If you like Picasso brushes this is basically the same and not bad at $8.39 for a 2.5 with the 45 angle.


----------



## Hines Painting (Jun 22, 2013)

If I google them....this thread is all that comes up


----------



## MikeCalifornia (Aug 26, 2012)

Weird they all copy the picasso, with rembrandt, and now monet. Although they were three distinct styles of artist.


----------



## ReNt A PaInTeR (Dec 28, 2008)

I cannot get picasso brushes locally here. I used this one today and not a single bristle came off.

I will definitely go back next week and get at least another 4.


----------



## straight_lines (Oct 17, 2007)

These are the best of the latest brushes I have tried. They are much more durable than many of the others like picasso, rembrandt.. 

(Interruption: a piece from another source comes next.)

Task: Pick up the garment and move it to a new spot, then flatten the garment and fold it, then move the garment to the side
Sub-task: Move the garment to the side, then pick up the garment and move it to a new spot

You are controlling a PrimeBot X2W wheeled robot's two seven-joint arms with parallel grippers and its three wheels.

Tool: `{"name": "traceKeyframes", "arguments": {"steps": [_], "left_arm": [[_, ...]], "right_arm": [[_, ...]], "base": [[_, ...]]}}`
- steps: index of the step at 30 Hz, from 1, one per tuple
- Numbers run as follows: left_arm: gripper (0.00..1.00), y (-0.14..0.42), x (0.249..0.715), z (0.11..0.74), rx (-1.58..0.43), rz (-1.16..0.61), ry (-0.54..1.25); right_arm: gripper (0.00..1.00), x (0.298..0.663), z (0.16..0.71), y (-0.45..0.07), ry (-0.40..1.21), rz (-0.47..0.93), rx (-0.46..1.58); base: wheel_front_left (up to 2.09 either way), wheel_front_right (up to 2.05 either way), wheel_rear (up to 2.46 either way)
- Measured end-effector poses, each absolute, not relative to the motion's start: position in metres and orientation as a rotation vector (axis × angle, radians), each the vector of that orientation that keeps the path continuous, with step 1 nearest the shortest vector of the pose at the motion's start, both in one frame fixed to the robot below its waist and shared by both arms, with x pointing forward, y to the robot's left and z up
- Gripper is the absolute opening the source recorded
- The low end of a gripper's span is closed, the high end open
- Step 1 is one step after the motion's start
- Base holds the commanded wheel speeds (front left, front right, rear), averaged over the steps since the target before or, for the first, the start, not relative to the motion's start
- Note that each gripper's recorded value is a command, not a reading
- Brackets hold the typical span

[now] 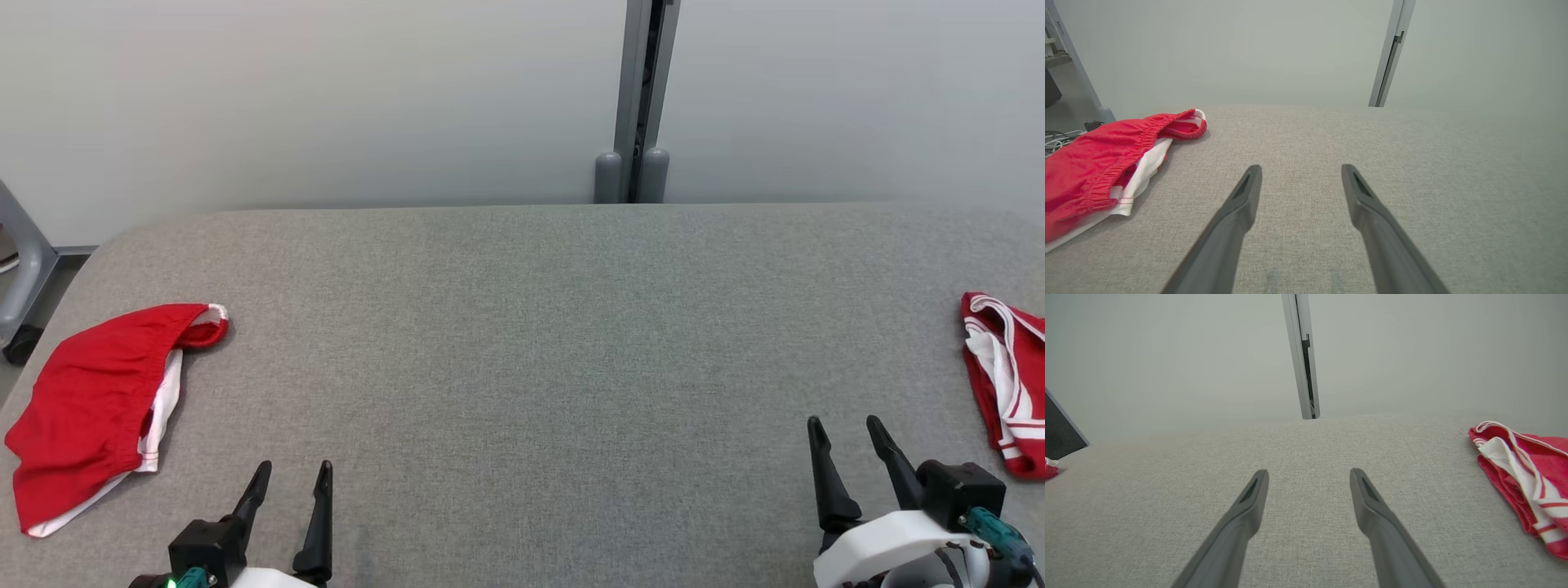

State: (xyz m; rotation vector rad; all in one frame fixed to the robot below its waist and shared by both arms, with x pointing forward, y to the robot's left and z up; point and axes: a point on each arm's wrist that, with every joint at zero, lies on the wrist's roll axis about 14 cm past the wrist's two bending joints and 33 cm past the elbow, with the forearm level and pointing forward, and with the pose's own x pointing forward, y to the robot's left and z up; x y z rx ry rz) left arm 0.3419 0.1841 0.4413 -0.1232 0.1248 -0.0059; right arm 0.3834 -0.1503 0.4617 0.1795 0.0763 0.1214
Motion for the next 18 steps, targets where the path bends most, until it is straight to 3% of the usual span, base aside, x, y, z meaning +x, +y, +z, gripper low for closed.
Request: {"name": "traceKeyframes", "arguments": {"steps": [13, 18], "left_arm": [[1.0, 0.183, 0.339, 0.442, -0.141, 0.007, 0.12], [1.0, 0.199, 0.333, 0.438, -0.148, 0.062, 0.13]], "right_arm": [[1.0, 0.373, 0.457, -0.154, 0.087, 0.102, 0.222], [1.0, 0.374, 0.444, -0.13, 0.137, 0.169, 0.223]], "base": [[0.0, 0.0, 0.0], [0.0, 0.0, 0.0]]}}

http://hydestore.com/optimum-fat-boy-xl-2-1-2-oval-angled-paint-brush.html

PM me for a 20% off code at the hyde store. The Richards microfiber naps are awesome as well.


----------



## ReNt A PaInTeR (Dec 28, 2008)

straight_lines said:


> These are the best of the latest brushes I have tried. They are much more durable than many of the others like picasso, rembrandt..
> 
> 
> http://hydestore.com/optimum-fat-boy-xl-2-1-2-oval-angled-paint-brush.html/f
> ...


Link doesn't work for me.


----------



## straight_lines (Oct 17, 2007)

Fixed it should work now.


----------



## ReNt A PaInTeR (Dec 28, 2008)

straight_lines said:


> Fixed it should work now.


:no: Uh-oh, something went wrong! Error Code: 404


----------



## straight_lines (Oct 17, 2007)

Don't click the link in your quote. 
http://hydestore.com/optimum-fat-boy-xl-2-1-2-oval-angled-paint-brush.html


----------



## ReNt A PaInTeR (Dec 28, 2008)

straight_lines said:


> Don't click the link in your quote.
> http://hydestore.com/optimum-fat-boy-xl-2-1-2-oval-angled-paint-brush.html


How do you like that round corner??


----------



## straight_lines (Oct 17, 2007)

Its sharp enough.


----------



## ReNt A PaInTeR (Dec 28, 2008)

straight_lines said:


> Its sharp enough.


I have always wonder about the corner and it's probably the reason I haven't order any.


----------